───── LISTED ENTRIES ─────

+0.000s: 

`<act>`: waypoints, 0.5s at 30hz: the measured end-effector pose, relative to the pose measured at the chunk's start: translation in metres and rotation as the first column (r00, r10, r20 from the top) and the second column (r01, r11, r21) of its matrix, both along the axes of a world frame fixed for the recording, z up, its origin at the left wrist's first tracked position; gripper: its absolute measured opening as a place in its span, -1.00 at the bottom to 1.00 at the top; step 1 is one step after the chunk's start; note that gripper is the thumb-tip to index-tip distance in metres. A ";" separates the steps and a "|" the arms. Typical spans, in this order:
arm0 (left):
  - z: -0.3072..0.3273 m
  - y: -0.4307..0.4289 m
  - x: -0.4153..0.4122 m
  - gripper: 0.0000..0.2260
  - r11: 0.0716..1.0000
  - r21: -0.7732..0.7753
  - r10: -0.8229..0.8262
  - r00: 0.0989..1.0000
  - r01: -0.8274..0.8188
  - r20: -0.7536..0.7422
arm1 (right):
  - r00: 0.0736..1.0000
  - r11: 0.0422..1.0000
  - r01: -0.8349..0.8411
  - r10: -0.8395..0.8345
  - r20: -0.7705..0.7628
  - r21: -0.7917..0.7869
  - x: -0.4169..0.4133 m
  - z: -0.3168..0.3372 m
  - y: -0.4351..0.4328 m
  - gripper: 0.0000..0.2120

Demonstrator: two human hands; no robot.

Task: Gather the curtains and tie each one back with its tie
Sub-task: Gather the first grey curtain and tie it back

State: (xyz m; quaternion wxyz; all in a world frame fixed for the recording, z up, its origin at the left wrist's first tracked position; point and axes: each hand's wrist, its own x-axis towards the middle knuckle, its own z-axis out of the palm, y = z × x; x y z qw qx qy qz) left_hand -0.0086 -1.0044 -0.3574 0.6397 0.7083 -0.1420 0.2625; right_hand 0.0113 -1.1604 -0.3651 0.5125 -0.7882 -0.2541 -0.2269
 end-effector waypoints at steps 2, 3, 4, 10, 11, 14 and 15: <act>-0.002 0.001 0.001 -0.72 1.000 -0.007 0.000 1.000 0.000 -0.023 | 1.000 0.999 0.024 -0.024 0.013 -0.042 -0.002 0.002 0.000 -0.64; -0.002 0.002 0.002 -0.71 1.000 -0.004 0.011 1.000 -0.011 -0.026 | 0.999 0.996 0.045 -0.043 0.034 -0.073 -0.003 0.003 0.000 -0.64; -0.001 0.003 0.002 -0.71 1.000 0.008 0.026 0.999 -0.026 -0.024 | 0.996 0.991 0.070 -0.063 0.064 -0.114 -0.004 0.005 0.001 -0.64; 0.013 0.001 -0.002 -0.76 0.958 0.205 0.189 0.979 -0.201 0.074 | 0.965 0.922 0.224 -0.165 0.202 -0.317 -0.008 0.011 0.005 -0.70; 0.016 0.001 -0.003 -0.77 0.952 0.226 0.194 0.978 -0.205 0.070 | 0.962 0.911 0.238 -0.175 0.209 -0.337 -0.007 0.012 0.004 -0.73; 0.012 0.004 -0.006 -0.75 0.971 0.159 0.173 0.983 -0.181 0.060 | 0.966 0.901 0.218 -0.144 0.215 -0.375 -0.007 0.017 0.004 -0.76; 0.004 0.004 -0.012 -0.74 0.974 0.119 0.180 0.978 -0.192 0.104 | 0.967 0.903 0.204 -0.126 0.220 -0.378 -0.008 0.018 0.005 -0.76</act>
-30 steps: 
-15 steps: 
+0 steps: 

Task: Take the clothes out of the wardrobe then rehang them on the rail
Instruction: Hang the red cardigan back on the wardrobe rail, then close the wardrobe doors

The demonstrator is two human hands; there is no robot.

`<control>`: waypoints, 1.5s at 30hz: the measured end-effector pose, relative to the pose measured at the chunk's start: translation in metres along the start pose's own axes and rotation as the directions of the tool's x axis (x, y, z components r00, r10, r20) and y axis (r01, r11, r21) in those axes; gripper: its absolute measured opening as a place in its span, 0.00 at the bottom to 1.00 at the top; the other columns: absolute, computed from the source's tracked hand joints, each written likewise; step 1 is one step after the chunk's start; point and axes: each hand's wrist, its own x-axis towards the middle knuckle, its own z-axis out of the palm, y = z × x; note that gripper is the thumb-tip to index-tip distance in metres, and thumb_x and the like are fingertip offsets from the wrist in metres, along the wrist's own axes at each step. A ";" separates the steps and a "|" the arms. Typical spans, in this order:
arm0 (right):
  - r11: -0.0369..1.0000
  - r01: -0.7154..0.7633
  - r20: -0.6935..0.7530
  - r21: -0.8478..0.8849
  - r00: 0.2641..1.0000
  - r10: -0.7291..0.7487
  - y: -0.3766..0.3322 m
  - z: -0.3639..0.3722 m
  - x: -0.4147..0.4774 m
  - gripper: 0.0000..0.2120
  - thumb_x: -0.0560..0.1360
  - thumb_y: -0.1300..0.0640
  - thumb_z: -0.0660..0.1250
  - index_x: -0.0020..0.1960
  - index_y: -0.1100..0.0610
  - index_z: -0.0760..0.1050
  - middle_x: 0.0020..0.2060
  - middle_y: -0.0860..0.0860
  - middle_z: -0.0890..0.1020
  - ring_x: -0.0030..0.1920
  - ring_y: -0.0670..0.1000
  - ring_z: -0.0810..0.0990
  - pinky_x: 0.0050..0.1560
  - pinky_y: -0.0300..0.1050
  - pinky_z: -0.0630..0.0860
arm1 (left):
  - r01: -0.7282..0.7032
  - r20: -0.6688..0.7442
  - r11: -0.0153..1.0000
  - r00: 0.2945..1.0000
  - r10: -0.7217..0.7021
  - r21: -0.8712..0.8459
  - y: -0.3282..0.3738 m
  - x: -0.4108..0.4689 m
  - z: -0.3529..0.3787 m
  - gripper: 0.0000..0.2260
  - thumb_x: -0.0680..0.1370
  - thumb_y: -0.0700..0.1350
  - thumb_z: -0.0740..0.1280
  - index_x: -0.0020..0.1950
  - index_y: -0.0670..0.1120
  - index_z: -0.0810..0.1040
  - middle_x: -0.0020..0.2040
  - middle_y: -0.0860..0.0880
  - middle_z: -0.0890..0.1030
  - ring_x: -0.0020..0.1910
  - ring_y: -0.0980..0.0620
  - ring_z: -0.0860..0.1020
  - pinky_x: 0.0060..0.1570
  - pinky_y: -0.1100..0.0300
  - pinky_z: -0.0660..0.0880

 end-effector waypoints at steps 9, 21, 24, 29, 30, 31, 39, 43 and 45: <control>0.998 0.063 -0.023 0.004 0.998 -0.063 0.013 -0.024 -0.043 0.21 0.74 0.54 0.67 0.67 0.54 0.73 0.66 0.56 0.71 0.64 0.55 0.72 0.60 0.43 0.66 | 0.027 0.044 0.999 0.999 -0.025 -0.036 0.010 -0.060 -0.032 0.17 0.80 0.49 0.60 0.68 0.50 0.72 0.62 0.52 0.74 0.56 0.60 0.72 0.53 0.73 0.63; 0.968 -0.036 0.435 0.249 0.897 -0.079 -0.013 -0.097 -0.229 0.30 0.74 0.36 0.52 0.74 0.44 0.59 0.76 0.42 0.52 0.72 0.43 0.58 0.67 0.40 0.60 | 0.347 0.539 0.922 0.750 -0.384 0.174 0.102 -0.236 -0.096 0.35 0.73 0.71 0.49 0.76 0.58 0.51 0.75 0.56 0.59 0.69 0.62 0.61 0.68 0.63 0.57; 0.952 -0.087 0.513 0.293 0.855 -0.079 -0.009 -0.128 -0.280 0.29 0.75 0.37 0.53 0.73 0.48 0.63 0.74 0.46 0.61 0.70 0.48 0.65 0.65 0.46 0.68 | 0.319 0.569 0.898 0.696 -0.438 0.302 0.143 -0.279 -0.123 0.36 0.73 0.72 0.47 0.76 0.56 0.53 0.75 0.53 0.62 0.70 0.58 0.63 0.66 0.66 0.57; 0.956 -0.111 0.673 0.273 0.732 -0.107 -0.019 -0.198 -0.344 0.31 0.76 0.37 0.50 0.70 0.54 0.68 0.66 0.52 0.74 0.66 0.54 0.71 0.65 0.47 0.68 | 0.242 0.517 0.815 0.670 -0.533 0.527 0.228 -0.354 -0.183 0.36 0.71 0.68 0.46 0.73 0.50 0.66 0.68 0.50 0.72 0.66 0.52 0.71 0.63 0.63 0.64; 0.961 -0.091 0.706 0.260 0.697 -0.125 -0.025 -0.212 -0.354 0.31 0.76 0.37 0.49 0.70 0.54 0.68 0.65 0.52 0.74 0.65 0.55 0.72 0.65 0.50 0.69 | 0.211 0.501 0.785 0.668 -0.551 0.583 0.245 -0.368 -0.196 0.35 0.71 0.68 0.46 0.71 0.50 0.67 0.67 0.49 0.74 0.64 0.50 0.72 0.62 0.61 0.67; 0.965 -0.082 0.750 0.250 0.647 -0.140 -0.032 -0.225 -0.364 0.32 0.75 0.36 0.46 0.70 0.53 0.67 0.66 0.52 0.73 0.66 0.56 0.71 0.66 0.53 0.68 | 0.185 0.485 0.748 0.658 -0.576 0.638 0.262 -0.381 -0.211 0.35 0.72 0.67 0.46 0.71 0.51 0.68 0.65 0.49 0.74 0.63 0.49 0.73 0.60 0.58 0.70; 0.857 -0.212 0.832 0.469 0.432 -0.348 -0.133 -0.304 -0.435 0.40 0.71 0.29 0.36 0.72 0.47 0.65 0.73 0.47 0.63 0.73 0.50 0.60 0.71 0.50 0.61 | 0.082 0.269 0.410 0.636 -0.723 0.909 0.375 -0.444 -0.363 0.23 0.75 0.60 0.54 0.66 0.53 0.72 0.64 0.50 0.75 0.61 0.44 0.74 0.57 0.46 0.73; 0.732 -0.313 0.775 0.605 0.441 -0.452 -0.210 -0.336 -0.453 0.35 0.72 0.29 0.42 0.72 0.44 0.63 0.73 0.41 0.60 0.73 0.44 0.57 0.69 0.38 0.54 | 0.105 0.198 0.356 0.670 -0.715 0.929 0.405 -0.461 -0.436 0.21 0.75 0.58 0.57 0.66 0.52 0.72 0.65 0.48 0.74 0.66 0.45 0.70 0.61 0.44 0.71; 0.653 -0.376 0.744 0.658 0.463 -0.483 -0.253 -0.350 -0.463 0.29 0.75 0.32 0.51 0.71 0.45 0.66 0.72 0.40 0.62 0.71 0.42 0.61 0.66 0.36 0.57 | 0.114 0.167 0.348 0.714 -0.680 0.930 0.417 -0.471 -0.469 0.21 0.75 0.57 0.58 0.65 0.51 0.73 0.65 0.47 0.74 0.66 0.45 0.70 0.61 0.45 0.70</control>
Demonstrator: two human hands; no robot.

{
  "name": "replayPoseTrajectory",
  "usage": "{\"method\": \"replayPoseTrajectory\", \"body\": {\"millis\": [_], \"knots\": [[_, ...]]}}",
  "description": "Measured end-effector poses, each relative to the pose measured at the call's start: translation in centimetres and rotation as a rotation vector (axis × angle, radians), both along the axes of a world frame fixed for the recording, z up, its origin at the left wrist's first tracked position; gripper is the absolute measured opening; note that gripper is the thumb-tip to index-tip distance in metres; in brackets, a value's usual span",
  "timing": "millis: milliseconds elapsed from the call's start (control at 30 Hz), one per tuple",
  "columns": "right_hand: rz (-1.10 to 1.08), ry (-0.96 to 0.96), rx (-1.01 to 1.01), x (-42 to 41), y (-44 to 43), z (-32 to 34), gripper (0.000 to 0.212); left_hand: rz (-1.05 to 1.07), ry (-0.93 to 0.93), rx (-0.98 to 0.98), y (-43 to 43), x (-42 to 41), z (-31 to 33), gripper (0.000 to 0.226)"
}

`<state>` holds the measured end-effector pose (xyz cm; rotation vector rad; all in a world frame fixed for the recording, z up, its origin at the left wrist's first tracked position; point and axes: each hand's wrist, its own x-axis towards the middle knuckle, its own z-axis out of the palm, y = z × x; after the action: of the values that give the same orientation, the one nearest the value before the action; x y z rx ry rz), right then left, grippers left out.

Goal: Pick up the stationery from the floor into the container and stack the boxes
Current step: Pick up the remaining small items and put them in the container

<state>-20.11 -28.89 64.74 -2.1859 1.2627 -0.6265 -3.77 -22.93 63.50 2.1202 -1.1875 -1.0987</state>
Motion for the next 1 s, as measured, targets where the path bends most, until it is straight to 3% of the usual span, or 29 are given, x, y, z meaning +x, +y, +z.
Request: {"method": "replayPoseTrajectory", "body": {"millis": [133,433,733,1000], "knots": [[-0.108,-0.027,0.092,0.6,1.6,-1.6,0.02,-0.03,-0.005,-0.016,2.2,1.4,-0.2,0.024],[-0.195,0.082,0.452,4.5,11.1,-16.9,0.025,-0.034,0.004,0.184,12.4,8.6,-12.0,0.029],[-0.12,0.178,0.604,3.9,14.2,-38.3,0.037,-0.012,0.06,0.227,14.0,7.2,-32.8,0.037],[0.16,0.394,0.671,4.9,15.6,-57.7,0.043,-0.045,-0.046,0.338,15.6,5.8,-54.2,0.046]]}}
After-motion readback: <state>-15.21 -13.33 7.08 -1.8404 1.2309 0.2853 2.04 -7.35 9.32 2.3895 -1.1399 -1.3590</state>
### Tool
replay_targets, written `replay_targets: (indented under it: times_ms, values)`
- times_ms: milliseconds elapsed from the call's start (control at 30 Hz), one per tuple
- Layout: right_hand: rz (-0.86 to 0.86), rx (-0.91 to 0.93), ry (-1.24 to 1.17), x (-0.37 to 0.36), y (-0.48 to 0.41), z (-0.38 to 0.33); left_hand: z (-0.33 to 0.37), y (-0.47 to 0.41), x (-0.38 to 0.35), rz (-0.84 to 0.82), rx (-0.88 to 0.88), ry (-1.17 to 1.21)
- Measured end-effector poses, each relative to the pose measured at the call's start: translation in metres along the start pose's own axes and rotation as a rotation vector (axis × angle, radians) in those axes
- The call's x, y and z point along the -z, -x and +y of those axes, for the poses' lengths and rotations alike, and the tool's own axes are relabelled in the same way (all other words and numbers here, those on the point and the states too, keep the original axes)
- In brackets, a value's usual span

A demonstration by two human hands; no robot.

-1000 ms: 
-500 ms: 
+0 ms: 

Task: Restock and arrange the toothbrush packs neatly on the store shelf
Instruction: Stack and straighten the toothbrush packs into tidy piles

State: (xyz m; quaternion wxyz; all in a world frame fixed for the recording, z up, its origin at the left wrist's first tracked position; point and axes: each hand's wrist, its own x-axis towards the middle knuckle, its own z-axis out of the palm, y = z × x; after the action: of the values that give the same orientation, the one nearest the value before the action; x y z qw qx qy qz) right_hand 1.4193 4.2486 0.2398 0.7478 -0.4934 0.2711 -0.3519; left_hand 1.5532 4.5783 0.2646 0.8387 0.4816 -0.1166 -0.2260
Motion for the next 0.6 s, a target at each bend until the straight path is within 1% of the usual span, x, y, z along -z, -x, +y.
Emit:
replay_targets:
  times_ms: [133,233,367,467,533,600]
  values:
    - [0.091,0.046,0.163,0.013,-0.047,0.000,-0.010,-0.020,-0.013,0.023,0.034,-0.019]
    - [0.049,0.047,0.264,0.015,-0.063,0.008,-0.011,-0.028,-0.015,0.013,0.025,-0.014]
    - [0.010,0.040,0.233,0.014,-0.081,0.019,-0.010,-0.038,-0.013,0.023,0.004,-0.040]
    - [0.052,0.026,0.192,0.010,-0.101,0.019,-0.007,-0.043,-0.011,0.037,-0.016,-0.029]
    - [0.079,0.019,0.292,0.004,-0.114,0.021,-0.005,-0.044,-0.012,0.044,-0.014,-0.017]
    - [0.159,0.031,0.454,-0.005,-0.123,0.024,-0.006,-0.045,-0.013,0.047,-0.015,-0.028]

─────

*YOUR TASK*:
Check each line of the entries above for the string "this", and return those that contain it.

*REPLY*:
`<act>`: waypoints, 0.5s at 30hz: the measured end-effector pose, relative to the pose measured at the chunk's start: translation in metres and rotation as the first column (r00, r10, r20 from the top) and the second column (r01, r11, r21) of its matrix, both along the axes of a world frame fixed for the recording, z up, its origin at the left wrist's first tracked position; gripper: its absolute measured opening as a place in its span, -1.00 at the bottom to 1.00 at the top; step 1 is one step after the chunk's start; note that gripper is the thumb-tip to index-tip distance in metres. A ";" separates the steps and a "|" the arms. Typical spans, in this order:
`<control>`: waypoints, 1.5s at 30hz: the measured end-effector pose, relative to the pose measured at the chunk's start: translation in metres along the start pose's own axes and rotation as the directions of the tool's x axis (x, y, z components r00, r10, r20) and y axis (r01, r11, r21) in those axes; gripper: its absolute measured opening as a place in its span, 0.00 at the bottom to 1.00 at the top; the other columns: absolute, computed from the source's tracked hand joints, each written likewise; step 1 is one step after the chunk's start; point and axes: each hand's wrist, its own x-axis towards the middle knuckle, its own z-axis out of the palm, y = z × x; note that gripper is the thumb-tip to index-tip distance in metres, and thumb_x and the like are fingertip offsets from the wrist in metres, along the wrist's own axes at each step. A ";" separates the steps and a "|" the arms. Typical spans, in this order:

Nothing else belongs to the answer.